*AIM OF THE EXERCISE*. Count every line below that contains "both", then state the total with no other output.

++++++

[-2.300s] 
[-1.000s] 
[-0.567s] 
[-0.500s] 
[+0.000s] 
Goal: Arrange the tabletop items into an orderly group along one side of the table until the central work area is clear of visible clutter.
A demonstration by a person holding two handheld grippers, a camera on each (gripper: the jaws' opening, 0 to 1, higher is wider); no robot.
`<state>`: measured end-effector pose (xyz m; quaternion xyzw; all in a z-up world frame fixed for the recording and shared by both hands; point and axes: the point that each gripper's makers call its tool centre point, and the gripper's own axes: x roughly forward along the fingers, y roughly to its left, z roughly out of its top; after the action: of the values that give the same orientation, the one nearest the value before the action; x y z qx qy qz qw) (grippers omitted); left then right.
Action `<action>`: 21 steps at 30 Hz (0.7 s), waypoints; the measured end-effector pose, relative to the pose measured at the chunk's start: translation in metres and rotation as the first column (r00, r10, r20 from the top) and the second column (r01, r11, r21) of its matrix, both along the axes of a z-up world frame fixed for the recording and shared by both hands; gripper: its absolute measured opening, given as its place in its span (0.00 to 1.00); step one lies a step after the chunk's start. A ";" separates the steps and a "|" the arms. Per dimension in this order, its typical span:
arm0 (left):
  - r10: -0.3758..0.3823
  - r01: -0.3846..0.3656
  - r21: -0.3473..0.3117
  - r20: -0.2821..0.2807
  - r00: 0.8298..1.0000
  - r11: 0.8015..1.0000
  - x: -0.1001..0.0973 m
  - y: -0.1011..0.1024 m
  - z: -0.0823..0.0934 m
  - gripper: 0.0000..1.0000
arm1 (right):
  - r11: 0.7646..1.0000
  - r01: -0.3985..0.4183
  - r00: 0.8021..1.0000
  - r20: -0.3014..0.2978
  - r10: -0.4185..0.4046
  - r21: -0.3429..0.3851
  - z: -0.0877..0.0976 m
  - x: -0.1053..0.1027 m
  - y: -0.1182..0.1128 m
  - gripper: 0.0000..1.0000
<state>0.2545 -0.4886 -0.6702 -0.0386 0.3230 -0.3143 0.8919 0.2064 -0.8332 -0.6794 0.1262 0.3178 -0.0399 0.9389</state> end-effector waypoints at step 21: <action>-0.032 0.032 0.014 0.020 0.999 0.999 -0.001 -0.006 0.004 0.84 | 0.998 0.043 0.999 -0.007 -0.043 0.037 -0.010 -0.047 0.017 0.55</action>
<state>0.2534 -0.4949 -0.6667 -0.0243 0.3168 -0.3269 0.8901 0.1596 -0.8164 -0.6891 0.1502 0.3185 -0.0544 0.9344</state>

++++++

*RESULT*. 2